Cari Lithium, IBC Kaji Peluang Akuisisi Tambang di Luar Negeri
Lithium jadi bahan baku baterai EV yang masih perlu diimpor.
Jakarta, FORTUNE - Direktur Utama Indonesia Battery Corporation (IBC) Toto Nugroho mengatakan pemerintah perlu memulai langkah pengamanan pasokan lithium demi keberlangsungan industri baterai kendaraan listrik (EV battery) dalam negeri.
Pasalnya, sumber daya mineral tersebut akan menjadi rebutan berbagai negara di masa mendatang. Karena itu, jika memungkinkan, pihaknya perlu melakukan akuisisi tambang lithium di luar negeri.
Menurutnya, sumber daya litium terbesar saat ini berada di Australia, Amerika Selatan dan Afrika. "Kita harus mengamankan atau juga bersiap-siap mencari kalau memang memungkinkan misalkan tambang di luar litihum kita akuisisi," ujarnya dalam rapat kerja di Komisi VI DPR, Senin (13/9).
Indonesia hingga saat ini belum menemukan cadangan lithium yang bisa ditambang di dalam negeri. "Ini mungkin yang perlu dorongan karena ESDM sudah memetakan belum ada kandungan lithium yang signifikan di Indonesia. Kalau nanti eksplorasi itu dilakukan, mungkin bisa saja.
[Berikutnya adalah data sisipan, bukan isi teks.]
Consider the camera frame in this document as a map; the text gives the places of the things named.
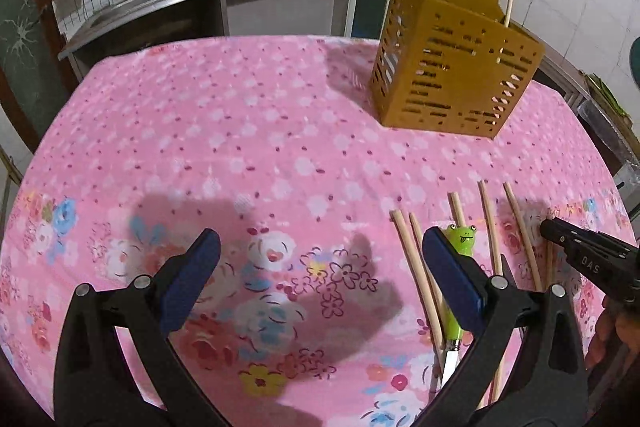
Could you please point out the wooden chopstick behind frog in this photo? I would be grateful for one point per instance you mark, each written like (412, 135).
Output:
(456, 209)

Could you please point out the chopstick standing in holder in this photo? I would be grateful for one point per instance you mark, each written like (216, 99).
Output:
(508, 14)

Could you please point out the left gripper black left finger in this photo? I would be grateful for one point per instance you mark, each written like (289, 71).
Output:
(93, 385)

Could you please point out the green round wall object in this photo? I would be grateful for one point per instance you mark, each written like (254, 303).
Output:
(634, 60)

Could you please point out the person's right hand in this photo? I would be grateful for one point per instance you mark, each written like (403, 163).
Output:
(627, 328)

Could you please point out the kitchen counter with cabinets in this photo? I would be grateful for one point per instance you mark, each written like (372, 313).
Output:
(210, 18)

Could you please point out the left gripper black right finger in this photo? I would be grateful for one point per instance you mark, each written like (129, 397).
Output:
(548, 382)

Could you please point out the steel kitchen sink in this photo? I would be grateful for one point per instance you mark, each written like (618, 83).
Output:
(122, 12)

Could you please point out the pink floral tablecloth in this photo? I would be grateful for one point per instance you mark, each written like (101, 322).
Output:
(312, 317)

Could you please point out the yellow perforated utensil holder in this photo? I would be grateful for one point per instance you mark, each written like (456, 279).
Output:
(451, 66)
Tapi sampai saat ini belum ada yang menemukan reserve," katanya.
Di luar itu, IBC juga terus melakukan riset dan pengembangan untuk mendapatkan baterai yang tidak memerlukan bahan baku impor seperti lithium dan graphene.
Toto mengatakan baterai EV yang diproduksi saat ini terdiri dari 80 persen nikel, 10 persen lithium dan 10 persen kobalt dan graphene.
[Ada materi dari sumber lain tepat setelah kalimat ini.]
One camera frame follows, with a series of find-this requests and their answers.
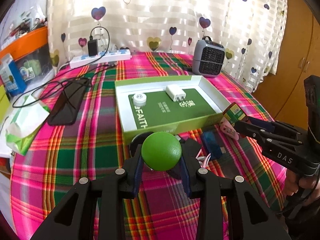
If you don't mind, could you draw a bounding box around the red capped small jar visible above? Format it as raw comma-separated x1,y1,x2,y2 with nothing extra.
223,102,248,127

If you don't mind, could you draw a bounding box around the pink oblong case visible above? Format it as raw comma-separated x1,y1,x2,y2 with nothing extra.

"Bagi kami yang paling benar ke depan bagaimana kita mengembangkan teknologi baterai yang tidak tergantung terhadap bahan-bahan impor ini, dan ini yang sedang dilakukan riset bagaimana kita tidak terlalu tergantung dengan lithiumnya ataupun tadi dari segi graphenenya," jelas Toto.
Kemudian, perusahaannya juga tengah mengkaji potensi bahan baku lithium baterai dari brine sludge panas bumi. "Kemarin sempat kita coba kaji jadi dari geotermal. Itu sebenarnya ada potensi brine-nya Kami kaji dulu karena terkait jumlah dan biaya produksi. Kalau itu bisa menyelesaikan brine geotermal itu sangat membantu Indonesia," ujarnya.
Kebutuhan baterai EV
Dalam kesempatan sama, Toto memproyeksikan kebutuhan baterai kendaraan listrik di Indonesia akan mencapai 59,1 Giga Watt Hour (GWh) per tahun pada 2035.
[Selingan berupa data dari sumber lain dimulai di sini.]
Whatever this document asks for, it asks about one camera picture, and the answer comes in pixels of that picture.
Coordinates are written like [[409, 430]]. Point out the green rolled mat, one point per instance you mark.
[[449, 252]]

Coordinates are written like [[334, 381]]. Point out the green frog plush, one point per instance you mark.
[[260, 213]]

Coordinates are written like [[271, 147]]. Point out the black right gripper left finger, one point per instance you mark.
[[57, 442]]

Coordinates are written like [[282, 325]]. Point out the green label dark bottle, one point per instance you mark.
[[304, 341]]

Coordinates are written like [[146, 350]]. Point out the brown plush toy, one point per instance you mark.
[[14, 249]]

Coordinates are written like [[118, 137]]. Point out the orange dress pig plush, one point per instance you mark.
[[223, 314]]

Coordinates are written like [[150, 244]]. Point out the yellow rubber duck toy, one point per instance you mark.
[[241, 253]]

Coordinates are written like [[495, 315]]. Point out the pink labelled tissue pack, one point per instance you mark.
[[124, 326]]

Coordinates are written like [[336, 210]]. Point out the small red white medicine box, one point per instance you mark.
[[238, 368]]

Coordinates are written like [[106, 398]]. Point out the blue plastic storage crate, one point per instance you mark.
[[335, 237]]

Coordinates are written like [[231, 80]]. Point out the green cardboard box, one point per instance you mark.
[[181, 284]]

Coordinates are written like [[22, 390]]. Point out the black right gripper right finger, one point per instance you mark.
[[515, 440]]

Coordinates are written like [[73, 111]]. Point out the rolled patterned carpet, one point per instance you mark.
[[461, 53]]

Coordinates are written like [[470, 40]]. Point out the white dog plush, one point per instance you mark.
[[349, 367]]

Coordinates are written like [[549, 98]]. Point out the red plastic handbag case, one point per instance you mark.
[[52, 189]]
Kebutuhan tersebut berasal dari 38,2 GWh kendaraan listrik roda empat yang jumlahnya mencapai 300-400 ribu unit; 14,2 GWh sepeda motor listrik yang diperkirakan 3,2-3,4 juta unit; dan 3,5 GWh untuk penyimpanan pada solar panel (ESS) sistem EBT.
Di luar itu, Indonesia juga diproyeksikan akan menyuplai 3,2 GWh EV battery untuk pasar Asia Tenggara. "Ini proyeksi Indonesia. Sudah dikaji oleh lembaga konsultan dan juga dari internal. Ini jumlah yang akan dikonsumsi kurang lebih hampir 60 GW," katanya.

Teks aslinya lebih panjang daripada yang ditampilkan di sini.